### DATA BLOCK
══════════════════════════════

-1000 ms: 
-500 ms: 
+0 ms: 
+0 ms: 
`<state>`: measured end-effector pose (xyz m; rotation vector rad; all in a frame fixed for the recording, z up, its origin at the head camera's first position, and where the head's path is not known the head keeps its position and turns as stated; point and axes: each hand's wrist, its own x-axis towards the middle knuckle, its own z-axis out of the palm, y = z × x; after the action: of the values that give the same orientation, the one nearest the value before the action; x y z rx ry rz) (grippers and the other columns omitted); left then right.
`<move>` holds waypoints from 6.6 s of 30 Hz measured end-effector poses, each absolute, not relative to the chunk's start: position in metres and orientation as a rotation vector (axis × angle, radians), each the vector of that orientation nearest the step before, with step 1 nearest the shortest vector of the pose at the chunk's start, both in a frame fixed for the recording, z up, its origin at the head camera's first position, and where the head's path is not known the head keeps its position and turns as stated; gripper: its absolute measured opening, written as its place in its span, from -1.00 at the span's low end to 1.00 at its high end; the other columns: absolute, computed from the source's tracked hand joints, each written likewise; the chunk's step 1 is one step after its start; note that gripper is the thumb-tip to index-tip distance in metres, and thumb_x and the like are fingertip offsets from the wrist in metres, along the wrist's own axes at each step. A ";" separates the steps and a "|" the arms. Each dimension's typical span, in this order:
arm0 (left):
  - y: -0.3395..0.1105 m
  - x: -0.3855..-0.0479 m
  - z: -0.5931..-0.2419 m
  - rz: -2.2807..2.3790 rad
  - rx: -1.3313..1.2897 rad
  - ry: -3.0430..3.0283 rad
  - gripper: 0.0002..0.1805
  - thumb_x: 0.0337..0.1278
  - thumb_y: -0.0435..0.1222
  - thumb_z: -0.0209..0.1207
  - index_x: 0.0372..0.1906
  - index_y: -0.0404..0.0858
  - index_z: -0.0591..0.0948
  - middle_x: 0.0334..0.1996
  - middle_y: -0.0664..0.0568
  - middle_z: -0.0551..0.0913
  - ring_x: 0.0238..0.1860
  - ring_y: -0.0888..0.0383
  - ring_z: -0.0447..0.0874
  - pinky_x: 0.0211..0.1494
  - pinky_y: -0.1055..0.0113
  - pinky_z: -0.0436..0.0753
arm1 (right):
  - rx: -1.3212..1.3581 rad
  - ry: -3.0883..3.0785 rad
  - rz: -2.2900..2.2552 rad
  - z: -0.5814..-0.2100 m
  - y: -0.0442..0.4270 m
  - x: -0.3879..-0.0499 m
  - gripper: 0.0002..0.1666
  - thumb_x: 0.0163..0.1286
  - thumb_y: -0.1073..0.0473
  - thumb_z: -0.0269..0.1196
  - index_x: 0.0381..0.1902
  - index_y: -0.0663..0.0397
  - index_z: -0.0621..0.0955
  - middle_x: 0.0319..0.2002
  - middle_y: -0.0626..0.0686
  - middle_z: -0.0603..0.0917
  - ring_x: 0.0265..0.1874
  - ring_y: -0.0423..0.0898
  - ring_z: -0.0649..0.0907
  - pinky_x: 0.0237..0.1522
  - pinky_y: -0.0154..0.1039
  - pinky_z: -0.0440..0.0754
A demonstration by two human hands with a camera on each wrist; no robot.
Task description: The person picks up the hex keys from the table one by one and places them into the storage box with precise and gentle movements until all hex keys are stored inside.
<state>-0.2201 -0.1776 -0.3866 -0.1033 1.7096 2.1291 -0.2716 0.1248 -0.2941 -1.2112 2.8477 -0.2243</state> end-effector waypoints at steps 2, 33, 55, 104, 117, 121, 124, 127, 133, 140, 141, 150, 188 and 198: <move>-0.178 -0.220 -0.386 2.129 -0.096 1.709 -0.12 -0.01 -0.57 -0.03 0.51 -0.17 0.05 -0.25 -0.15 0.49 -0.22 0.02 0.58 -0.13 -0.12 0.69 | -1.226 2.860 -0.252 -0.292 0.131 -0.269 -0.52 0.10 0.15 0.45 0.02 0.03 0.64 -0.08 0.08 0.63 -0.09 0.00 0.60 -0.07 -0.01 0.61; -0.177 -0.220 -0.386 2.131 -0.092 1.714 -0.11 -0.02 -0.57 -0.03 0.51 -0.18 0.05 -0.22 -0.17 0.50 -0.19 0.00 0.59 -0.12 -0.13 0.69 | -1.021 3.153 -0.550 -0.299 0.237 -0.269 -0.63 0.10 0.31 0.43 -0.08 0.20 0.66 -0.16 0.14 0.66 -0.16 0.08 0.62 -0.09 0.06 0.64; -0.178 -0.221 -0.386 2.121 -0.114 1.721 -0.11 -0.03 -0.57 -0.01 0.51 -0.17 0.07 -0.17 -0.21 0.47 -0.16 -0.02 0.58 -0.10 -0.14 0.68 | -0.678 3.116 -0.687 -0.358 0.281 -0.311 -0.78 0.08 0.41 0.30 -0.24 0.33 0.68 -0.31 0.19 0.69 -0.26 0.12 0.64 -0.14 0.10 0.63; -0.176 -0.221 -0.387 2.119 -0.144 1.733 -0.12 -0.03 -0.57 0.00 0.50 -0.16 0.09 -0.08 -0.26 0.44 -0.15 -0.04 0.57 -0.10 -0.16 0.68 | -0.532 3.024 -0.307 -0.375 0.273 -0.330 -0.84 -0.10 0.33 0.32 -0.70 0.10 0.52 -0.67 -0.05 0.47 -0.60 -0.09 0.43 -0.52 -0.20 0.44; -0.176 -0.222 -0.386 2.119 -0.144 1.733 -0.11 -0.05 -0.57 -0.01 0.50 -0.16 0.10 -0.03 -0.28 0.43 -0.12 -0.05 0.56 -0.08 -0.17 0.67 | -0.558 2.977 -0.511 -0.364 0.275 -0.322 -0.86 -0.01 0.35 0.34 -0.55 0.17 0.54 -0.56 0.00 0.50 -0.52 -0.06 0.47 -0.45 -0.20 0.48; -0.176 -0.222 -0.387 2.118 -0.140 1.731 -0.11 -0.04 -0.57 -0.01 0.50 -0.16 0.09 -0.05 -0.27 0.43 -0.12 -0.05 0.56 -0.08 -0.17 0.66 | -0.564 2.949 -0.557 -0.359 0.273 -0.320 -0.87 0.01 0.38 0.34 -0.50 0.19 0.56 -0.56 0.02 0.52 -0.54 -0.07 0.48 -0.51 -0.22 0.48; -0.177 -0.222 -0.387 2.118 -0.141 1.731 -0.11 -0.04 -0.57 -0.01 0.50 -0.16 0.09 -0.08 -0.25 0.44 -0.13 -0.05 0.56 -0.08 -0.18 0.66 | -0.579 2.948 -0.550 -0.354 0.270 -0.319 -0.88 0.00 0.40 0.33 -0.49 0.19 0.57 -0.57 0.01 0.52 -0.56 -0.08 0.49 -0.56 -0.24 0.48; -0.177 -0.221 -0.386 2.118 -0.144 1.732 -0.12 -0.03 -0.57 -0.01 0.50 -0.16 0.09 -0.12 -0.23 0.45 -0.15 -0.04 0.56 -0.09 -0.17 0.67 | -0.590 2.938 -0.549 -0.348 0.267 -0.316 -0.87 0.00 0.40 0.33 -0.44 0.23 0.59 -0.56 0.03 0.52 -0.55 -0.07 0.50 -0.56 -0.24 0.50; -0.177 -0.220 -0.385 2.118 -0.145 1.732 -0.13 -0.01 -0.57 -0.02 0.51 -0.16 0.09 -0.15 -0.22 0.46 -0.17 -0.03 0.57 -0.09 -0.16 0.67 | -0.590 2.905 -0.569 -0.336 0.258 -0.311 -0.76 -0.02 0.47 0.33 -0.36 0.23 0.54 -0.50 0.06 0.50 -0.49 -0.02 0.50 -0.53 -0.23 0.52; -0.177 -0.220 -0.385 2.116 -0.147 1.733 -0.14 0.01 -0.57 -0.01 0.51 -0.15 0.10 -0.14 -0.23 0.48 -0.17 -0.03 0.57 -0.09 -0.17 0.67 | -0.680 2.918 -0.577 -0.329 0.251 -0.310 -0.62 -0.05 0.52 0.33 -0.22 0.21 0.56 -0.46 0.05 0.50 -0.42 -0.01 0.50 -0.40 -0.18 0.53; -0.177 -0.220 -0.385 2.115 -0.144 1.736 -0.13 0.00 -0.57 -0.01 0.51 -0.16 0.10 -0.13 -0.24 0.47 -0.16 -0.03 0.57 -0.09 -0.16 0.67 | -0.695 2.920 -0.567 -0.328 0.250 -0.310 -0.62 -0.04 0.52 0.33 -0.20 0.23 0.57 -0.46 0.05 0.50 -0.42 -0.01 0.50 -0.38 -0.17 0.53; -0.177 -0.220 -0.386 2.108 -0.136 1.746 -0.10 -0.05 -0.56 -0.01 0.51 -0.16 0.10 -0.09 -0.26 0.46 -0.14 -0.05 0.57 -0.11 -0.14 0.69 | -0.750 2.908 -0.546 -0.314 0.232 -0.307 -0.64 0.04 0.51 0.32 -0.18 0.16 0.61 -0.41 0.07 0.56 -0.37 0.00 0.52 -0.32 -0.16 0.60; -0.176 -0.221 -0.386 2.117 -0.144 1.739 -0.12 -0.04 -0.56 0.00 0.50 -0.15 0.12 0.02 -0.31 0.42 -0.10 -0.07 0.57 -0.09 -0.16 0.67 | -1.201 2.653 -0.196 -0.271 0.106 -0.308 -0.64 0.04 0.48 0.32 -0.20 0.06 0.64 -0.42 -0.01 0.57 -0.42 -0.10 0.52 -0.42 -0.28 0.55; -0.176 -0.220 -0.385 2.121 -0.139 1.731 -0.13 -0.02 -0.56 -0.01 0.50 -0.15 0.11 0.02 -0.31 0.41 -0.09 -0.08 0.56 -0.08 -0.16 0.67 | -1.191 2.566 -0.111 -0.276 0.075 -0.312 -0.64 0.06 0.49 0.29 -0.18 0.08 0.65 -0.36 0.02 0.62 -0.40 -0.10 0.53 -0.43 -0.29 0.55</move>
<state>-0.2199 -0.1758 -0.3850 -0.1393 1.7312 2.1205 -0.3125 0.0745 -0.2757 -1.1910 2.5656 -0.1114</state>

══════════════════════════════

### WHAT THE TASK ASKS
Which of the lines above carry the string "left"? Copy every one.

### WRITTEN SOLUTION
`<state>`: measured end-effector pose (xyz m; rotation vector rad; all in a frame fixed for the recording, z up, its origin at the head camera's first position, and where the head's path is not known the head keeps its position and turns as stated; point and axes: each hand's wrist, its own x-axis towards the middle knuckle, its own z-axis out of the palm, y = z × x; after the action: of the values that give the same orientation, the one nearest the value before the action; x y z rx ry rz) (grippers and the other columns omitted); left then right.
arm0 (left):

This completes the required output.